#### Instructions to follow
Return all of the data that follows precisely, leaving every image out.

#### Material provided

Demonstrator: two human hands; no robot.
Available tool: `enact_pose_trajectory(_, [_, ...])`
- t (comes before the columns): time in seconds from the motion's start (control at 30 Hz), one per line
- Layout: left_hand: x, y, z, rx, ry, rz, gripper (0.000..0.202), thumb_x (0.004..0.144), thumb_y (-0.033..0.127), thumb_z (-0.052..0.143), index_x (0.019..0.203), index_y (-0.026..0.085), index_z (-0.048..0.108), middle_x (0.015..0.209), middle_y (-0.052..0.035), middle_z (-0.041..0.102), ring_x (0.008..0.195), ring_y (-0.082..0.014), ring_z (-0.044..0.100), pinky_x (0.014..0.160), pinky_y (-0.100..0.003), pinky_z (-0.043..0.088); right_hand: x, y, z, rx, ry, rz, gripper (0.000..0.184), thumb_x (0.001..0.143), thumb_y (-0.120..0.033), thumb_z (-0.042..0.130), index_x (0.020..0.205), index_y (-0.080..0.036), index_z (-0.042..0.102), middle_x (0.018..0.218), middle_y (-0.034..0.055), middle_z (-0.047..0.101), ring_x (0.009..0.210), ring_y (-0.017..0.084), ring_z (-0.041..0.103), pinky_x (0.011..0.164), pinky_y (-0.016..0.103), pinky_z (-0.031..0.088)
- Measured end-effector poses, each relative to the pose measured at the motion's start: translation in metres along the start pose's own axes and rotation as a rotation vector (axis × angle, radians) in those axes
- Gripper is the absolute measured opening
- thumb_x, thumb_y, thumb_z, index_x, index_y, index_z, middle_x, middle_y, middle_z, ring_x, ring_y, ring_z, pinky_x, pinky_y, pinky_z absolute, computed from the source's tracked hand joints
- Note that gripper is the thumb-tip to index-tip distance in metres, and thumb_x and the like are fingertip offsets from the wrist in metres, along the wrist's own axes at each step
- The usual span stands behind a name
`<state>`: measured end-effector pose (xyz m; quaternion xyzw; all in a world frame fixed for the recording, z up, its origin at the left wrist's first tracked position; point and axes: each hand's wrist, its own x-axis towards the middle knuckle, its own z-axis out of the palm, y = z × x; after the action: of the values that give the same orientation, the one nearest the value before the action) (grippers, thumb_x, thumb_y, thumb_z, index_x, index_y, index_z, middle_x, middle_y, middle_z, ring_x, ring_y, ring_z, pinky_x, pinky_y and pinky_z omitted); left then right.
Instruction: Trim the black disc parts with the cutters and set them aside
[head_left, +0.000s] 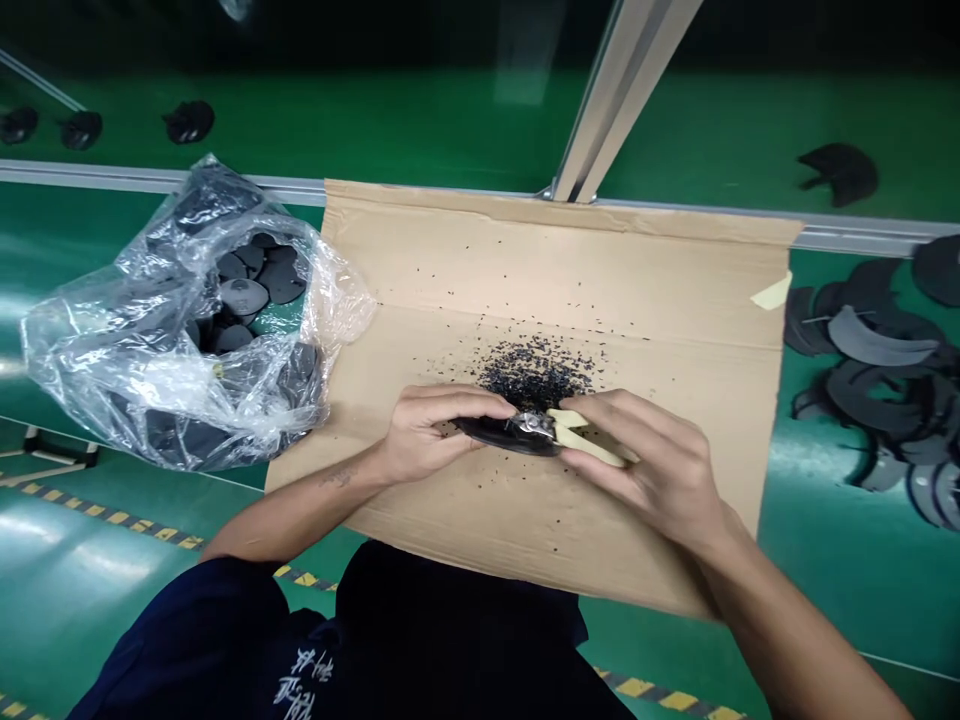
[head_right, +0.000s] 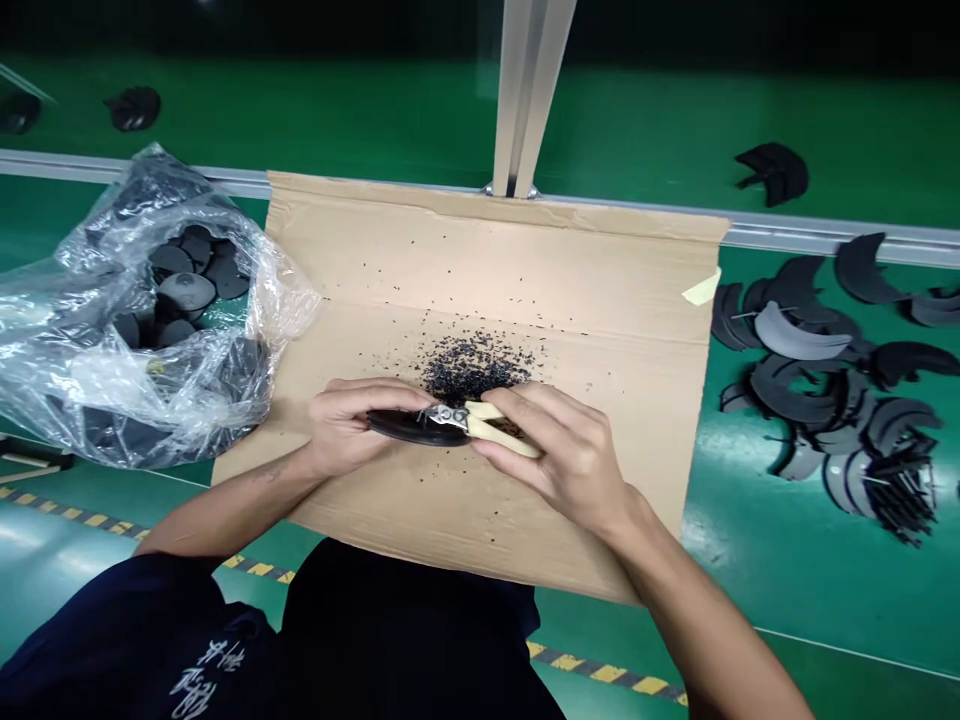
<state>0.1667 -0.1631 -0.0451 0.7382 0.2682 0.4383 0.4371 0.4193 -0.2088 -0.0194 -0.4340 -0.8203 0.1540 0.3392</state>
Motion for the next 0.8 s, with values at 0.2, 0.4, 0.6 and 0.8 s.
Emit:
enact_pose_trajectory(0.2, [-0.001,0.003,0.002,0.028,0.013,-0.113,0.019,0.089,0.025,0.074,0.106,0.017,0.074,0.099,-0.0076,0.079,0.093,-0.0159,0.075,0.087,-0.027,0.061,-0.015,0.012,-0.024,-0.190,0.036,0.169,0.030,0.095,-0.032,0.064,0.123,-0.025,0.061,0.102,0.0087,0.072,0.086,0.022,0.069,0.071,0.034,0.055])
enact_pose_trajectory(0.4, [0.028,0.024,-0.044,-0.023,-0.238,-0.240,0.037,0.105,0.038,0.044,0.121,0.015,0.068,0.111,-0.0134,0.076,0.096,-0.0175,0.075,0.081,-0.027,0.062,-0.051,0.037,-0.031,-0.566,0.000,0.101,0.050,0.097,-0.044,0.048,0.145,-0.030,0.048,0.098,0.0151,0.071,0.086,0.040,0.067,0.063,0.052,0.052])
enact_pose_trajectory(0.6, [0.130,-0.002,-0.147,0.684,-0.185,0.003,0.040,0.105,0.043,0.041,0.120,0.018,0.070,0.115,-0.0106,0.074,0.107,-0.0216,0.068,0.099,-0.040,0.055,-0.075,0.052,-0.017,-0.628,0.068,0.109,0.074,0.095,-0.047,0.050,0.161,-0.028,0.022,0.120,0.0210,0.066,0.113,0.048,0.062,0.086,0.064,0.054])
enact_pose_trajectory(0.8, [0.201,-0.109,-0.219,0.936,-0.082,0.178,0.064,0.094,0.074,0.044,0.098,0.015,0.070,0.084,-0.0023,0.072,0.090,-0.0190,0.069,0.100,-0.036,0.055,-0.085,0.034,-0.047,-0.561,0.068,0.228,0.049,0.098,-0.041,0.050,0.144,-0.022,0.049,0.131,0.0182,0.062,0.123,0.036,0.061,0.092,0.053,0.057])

#### Written reply
Demonstrator: two human hands; no robot.
Available tool: `enact_pose_trajectory(_, [_, ...])`
- t (comes before the columns): time in seconds from the motion's start (control at 30 Hz), one per line
- Layout: left_hand: x, y, z, rx, ry, rz, gripper (0.000..0.202), thumb_x (0.004..0.144), thumb_y (-0.033..0.127), thumb_z (-0.052..0.143), index_x (0.019..0.203), index_y (-0.026..0.085), index_z (-0.048..0.108), middle_x (0.015..0.209), middle_y (-0.052..0.035), middle_z (-0.041..0.102), ring_x (0.008..0.195), ring_y (-0.082..0.014), ring_z (-0.044..0.100), pinky_x (0.014..0.160), pinky_y (-0.100..0.003), pinky_z (-0.043..0.088); right_hand: x, y, z, rx, ry, rz, gripper (0.000..0.184), thumb_x (0.001..0.143), thumb_y (-0.120..0.033), thumb_z (-0.042..0.130), index_x (0.020..0.205), index_y (-0.080..0.036), index_z (-0.042..0.102), middle_x (0.018..0.218), middle_y (-0.034..0.055), middle_z (-0.047..0.101), ring_x (0.009..0.210), ring_y (-0.017..0.084), ring_z (-0.041..0.103), pinky_x (0.011..0.164), pinky_y (-0.016..0.103), pinky_z (-0.031..0.088)
- Measured end-effector poses, each relative to the pose measured at the motion's start: translation in metres along the start pose's own axes and rotation as a rotation vector (axis × angle, radians) in those axes
- Gripper is the absolute measured opening
- thumb_x, thumb_y, thumb_z, index_x, index_y, index_z, middle_x, middle_y, middle_z, ring_x, ring_y, ring_z, pinky_x, pinky_y, pinky_z absolute, computed from the source's tracked hand joints
- Note that gripper is the thumb-tip to index-tip distance in metres, and thumb_x and the like are fingertip offsets from the wrist in metres, along the wrist's own axes at each step
- The usual span stands behind a name
`<state>`: measured end-effector pose (xyz m; quaternion xyzw; all in a world frame fixed for the recording, z up, its origin at the left wrist's first tracked position; point and axes: each hand's wrist, its own x-axis towards the middle knuckle, its own z-axis out of the palm, y = z × x; after the action: of the values that give the same orientation, the one nearest the value before the action) (grippers, thumb_x, thumb_y, thumb_z, index_x, index_y, index_z, middle_x, middle_y, middle_z, ring_x, ring_y, ring_z, pinky_x, pinky_y and pinky_z omitted); left then right.
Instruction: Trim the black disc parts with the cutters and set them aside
[head_left, +0.000s] 
[head_right, +0.000s] 
<state>0.1667 -0.1631 -0.0451 0.7382 0.2682 0.4383 0.4371 0.4193 -0.2088 -0.0194 -0.4340 -0.8203 0.1540 0.3392</state>
Motion for the next 0.8 s, with values at 0.2, 0.4, 0.6 and 0.8 s.
Emit:
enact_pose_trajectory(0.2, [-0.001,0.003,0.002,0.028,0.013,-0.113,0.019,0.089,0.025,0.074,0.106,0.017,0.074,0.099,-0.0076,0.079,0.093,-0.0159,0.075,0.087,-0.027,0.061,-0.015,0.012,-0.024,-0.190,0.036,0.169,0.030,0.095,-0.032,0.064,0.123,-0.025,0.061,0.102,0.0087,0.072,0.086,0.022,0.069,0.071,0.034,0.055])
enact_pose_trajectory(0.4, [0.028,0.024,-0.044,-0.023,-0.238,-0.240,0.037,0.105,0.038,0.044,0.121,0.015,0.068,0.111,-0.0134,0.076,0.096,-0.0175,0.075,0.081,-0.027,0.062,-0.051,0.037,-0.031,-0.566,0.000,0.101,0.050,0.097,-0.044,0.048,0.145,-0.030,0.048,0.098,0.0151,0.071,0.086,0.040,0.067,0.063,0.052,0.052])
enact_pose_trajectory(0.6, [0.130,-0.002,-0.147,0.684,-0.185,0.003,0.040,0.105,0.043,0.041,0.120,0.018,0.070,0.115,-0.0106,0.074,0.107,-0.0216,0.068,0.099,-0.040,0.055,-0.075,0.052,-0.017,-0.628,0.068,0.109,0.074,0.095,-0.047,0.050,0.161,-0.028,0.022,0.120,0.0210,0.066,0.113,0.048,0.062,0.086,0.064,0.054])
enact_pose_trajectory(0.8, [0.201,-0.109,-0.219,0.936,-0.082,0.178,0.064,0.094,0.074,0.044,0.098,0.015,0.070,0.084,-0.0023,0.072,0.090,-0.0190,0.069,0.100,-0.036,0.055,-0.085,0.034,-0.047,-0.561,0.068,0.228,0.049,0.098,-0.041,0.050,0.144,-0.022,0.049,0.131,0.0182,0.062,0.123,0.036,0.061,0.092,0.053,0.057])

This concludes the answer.